After reading the data below, copy out every line that contains the word "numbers".

▶ **Data below**
^^^^
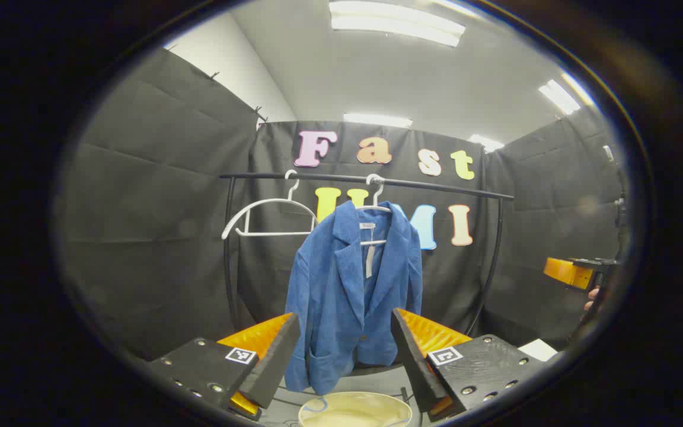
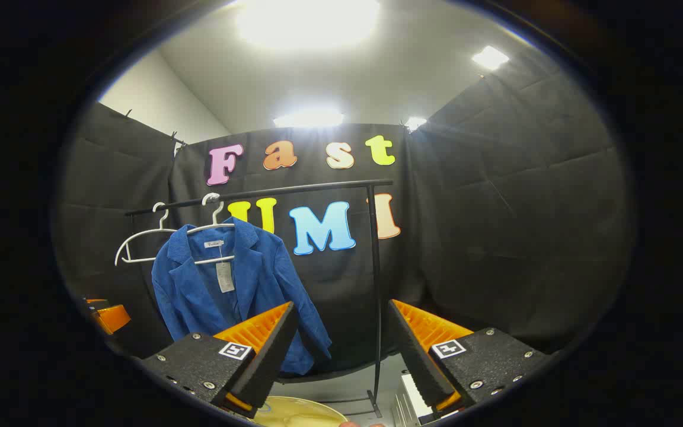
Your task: Grasp the clothes on the hanger with both hands and then place them into the laundry hamper below.
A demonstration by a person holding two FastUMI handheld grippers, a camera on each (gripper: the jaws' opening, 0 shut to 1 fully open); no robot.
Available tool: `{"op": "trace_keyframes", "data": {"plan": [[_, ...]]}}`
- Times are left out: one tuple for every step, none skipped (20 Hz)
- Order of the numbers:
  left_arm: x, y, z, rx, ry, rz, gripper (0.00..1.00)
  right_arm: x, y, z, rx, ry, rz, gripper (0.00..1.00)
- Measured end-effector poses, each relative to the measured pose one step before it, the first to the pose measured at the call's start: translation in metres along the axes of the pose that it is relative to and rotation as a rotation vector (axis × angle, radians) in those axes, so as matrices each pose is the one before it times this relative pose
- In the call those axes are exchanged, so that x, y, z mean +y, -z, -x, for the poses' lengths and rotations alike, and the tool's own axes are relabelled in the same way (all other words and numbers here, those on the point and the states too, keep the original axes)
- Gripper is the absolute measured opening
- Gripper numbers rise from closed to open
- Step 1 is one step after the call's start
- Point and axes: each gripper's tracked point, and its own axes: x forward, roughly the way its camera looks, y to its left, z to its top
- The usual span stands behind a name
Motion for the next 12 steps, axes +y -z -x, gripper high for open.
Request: {"op": "trace_keyframes", "data": {"plan": [[0.00089,0.00035,0.00113,-0.00140,-0.00101,0.00331,0.90,0.00088,-0.00063,0.00175,-0.00084,-0.00217,0.00271,0.94],[0.00053,-0.00008,0.00111,-0.00026,-0.00088,0.00259,0.90,0.00058,0.00022,0.00116,0.00002,-0.00094,0.00417,0.94],[0.00151,0.00107,0.00175,0.00037,-0.00138,0.00228,0.90,0.00025,-0.00027,0.00103,0.00078,-0.00148,0.00362,0.94],[0.00116,-0.00001,-0.00013,0.00003,-0.00223,0.00208,0.90,0.00122,-0.00021,0.00206,0.00061,-0.00208,0.00206,0.94],[0.00129,0.00019,0.00061,0.00023,-0.00106,0.00287,0.90,0.00024,-0.00068,0.00204,-0.00061,-0.00301,0.00218,0.94],[0.00042,-0.00138,0.00096,-0.00108,-0.00100,0.00261,0.90,0.00025,-0.00020,0.00241,-0.00058,-0.00052,0.00374,0.94],[0.00096,-0.00106,-0.00003,-0.00326,-0.00161,0.00224,0.90,-0.00032,-0.00117,0.00124,-0.00139,0.00090,0.00448,0.94],[0.00062,-0.00205,-0.00089,-0.00290,0.00012,0.00098,0.90,-0.00020,0.00023,0.00206,0.00035,0.00169,0.00223,0.94],[0.00037,-0.00075,0.00021,-0.00233,0.00006,-0.00105,0.90,0.00016,-0.00087,0.00159,0.00111,-0.00138,-0.00048,0.94],[0.00105,-0.00170,-0.00083,-0.00404,-0.00063,-0.00393,0.90,0.00115,0.00081,0.00082,0.00314,-0.00262,-0.00219,0.94],[0.00065,-0.00154,-0.00009,-0.00404,-0.00138,-0.00567,0.90,0.00017,0.00044,0.00234,0.00499,-0.00107,-0.00093,0.94],[-0.00025,-0.00213,-0.00065,-0.00312,0.00039,-0.00473,0.89,-0.00095,0.00190,0.00016,0.00413,0.00111,0.00027,0.94]]}}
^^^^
▶ **Result**
- Order of the numbers:
- In the call those axes are exchanged, so that x, y, z mean +y, -z, -x, for the poses' lengths and rotations alike, and the tool's own axes are relabelled in the same way (all other words and numbers here, those on the point and the states too, keep the original axes)
- Gripper numbers rise from closed to open

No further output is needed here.